ArcGIS Blog

Analytics

ArcGIS Pro

Discover the New Assess Sensitivity to Attribute Uncertainty Tool in ArcGIS Pro 3.4!

By Catherine McSorley

Imagine working hard each month, only to see a third of your income go directly to keeping a roof over your head. This is the reality for many Americans facing a “housing burden,” where 30% or more of their income is spent on housing costs. For those earning less than $75,000 annually, this level of spending can mean tough choices between essential expenses. This blog will guide you through a workflow to explore patterns of housing burden using a new tool in ArcGIS Pro 3.4, Assess Sensitivity to Attribute Uncertainty, with the Hot Spot Analysis and Calculate Composite Index tools.

To get acquainted with the Assess Sensitivity to Attribute Uncertainty tool, please refer to the newly released introductory blog! In the American Community Survey, attribute uncertainty is measured by a Margin of Error (MOE) with a 90% confidence level. This margin of error is typically not used in analyses, and many analysts move forward as if the data have no uncertainty. However, with the Assess Uncertainty to Attribute Uncertainty tool, you can see how sensitive your analytical results are to uncertainty in the input data.

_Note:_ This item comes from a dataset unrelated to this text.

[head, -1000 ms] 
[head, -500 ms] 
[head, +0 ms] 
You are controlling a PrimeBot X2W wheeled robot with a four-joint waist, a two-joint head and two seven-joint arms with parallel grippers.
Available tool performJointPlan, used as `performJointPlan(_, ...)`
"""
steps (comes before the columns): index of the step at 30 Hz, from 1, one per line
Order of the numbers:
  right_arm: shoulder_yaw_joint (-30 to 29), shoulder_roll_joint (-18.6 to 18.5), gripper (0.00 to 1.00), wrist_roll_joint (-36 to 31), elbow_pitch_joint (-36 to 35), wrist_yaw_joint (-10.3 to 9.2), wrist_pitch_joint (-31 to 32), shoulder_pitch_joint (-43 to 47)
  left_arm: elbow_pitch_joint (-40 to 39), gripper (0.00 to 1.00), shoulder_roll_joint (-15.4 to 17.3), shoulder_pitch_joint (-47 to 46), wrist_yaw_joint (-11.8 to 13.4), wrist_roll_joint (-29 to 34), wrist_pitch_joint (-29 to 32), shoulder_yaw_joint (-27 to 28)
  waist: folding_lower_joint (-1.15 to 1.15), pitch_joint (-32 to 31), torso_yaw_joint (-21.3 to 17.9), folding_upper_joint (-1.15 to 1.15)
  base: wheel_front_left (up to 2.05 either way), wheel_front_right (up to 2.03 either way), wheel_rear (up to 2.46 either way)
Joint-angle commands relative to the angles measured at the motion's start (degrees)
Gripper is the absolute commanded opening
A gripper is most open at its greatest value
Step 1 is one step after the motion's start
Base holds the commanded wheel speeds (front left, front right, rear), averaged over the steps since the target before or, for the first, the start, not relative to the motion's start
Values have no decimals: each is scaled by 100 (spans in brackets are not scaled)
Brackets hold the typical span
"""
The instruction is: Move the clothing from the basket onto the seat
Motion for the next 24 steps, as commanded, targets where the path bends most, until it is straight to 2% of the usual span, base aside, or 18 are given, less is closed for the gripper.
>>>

I want to perform a hot spot analysis analyzing the percentage of households in each county experiencing housing burden. Recall that housing burden is defined by the American Community Survey as 30% of the income spent on housing for those making less than $75,000 annually.

Map 1 shows the percentage of households in each county facing housing burden. Areas on the coasts and several Colorado counties show higher housing burden levels. However, this map may not show the whole picture. This map is based on the point estimate for each county, but we know the actual percentage of households in each county may be higher or lower than the point estimate. We should explore the margin of error to better understand the patterns.

What is a Point Estimate? What is a Margin of Error? The Census creates an estimate of the true value of a variable based on a sample of the residents. This is called the point estimate. The margin of error provides a range of values that may contain the true value. The true value of the variable is unknowable without sampling every single individual.

Map 1: Percentage of households in each county facing housing burden defined by the US Census Bureau's American Community Survey (ACS) as 30% of income spent on housing for those making less than $75,000 annually.

The American Community Survey defines margins of error as 90% confidence intervals. These intervals indicate a range within which there is a 90% probability that the variable’s actual value, such as housing burden, lies. In Map 2, the darkest areas indicate regions with the widest margins of error. These large margins of error can result from factors like small sample sizes or sampling uncertainties. We can use these margins of error to provide a new layer of context to a typical analysis.

Map 2: Margin of Error for the percentage of households in each county experiencing housing burden.

To understand which parts of the US are experiencing high rates of housing burden, run a Hot Spot Analysis.

screenshot of the hot spot analysis tool

In the Hot Spot Analysis tool, I’ve specified values for the input features, the variable of interest, and the conceptualization of spatial relationships. Choosing K nearest neighbors with eight neighbors ensures that each county is connected to precisely 8 neighbors despite variations in county sizes.

The Hot Spot Analysis (Map 3) shows statistically significant hot spots along the coastlines, Colorado, and the southeast.

Map 3: Hot Spot results for the percentage of households in each county experiencing housing burden.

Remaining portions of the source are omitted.